The retailer – famous as the only shops which get brighter under emergency lighting – is so dark that customers complain of bumping into the fixtures and fittings.

Its approach to illumination has been denounced by lighting professionals – but now those critics may have to eat their words.

Lux Review measured measured light levels in Hollister’s flagship Regent Street store in London and found alarmingly low levels. The highest illuminance we measured on the merchandise was 148 lx with a low of just 1 lx. The average was 106 lx. Walkways were lit at an average of 1.8 lx, with a low of 0.7 lx.

A study by Nanyang Technological University in Singapore and Northwestern University in the USA shows that under very low ambient lighting, customers shop for pleasure and not usefulness. In fact, consumers become more authentic in their choices and they choose hedonistic over utilitarian options because these choices reflect what they truly want.

The findings appear to show that Hollister’s approach may be the right one for its merchandise of desirable but not essential fashion items.

Researchers say the reason shoppers make choices purely for themselves in dark conditions is that they have a feeling of disconnection from others and feel less compelled to conform to social norms.

The 180 participants in the study were randomly assigned to one of the two lighting conditions.
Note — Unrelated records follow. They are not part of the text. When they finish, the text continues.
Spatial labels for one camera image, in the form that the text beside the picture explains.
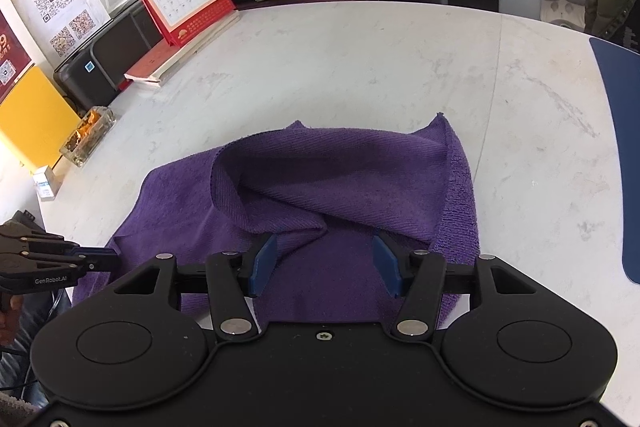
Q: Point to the red book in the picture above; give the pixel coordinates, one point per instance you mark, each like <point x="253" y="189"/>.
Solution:
<point x="160" y="62"/>

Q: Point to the purple towel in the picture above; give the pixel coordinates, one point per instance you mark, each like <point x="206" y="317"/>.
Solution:
<point x="300" y="167"/>

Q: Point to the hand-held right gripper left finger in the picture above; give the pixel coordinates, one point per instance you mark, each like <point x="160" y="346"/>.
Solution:
<point x="262" y="267"/>

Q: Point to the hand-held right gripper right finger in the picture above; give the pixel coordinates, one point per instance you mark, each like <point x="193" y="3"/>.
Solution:
<point x="387" y="267"/>

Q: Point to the grey foot massager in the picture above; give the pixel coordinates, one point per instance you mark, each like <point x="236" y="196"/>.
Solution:
<point x="562" y="2"/>

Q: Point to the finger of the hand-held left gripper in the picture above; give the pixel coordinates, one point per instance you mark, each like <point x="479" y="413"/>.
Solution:
<point x="35" y="239"/>
<point x="100" y="259"/>

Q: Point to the red code sign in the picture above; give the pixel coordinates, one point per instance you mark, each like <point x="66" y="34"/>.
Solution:
<point x="12" y="57"/>

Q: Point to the orange peels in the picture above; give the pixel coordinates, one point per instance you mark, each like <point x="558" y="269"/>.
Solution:
<point x="87" y="129"/>

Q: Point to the black printer with blue sticker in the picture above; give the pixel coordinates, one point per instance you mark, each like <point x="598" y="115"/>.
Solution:
<point x="110" y="52"/>

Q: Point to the yellow box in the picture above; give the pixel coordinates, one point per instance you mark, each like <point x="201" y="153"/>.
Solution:
<point x="35" y="117"/>

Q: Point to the glass ashtray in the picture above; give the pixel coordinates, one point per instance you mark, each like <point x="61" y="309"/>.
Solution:
<point x="87" y="139"/>

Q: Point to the blue desk mat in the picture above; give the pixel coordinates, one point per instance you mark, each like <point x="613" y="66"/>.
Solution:
<point x="622" y="157"/>

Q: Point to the person's left hand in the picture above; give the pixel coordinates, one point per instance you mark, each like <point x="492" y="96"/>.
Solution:
<point x="10" y="319"/>

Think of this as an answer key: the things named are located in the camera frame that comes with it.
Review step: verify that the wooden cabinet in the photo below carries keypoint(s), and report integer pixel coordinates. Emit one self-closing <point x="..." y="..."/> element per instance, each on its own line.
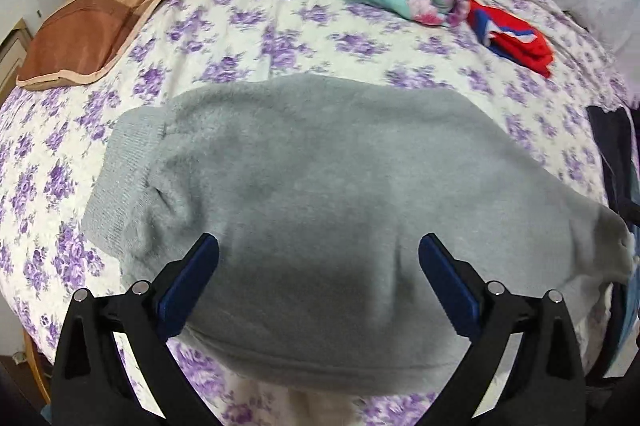
<point x="11" y="60"/>

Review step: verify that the wooden bed frame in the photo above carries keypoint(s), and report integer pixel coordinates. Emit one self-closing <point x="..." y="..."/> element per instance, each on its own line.
<point x="37" y="366"/>

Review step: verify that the purple floral bed sheet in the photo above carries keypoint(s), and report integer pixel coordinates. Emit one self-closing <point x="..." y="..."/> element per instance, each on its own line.
<point x="55" y="165"/>

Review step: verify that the red blue white cloth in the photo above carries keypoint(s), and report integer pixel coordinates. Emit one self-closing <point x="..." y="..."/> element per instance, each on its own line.
<point x="520" y="40"/>

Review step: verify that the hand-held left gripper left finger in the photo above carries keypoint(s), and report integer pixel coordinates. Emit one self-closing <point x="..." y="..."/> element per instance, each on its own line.
<point x="192" y="273"/>

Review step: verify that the brown satin pillow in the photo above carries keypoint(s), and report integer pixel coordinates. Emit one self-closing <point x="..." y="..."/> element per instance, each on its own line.
<point x="95" y="20"/>

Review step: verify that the blue jeans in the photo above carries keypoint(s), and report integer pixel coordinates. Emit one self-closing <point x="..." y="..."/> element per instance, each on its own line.
<point x="631" y="311"/>

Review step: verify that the grey sweatshirt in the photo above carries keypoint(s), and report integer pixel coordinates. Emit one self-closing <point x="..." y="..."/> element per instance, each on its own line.
<point x="320" y="186"/>

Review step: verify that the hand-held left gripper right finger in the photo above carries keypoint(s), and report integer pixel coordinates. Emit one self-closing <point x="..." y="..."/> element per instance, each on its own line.
<point x="447" y="276"/>

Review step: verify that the dark navy garment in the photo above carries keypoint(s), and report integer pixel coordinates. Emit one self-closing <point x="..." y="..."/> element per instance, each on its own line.
<point x="617" y="155"/>

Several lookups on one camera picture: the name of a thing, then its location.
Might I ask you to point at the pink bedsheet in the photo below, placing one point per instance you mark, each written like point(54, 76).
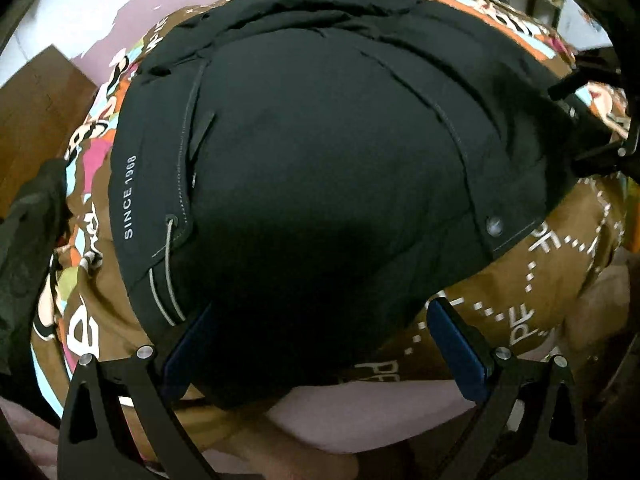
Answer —
point(380, 420)

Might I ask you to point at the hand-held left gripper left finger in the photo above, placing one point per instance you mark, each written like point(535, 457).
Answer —
point(182, 355)

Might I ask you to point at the dark clothes pile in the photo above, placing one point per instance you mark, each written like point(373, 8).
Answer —
point(25, 260)

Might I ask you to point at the wooden headboard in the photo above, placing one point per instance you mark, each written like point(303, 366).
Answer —
point(35, 125)

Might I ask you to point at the black jacket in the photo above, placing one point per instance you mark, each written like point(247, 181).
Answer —
point(325, 185)

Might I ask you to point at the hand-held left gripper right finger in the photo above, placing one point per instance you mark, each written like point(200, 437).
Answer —
point(455, 342)

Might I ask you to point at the brown printed blanket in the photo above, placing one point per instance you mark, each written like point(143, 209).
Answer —
point(550, 270)

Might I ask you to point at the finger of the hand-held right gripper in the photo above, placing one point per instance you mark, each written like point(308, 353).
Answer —
point(575, 87)
point(607, 157)
All participants then made several consumption choices, each between a hedonistic and utilitarian option. The results provide evidence that ambient darkness increases consumers' self-authenticity, which increases hedonistic choice. ‘These results support our position that ambient darkness may result in disconnecting from others, which then results in a greater self-authenticity,’ said the researchers.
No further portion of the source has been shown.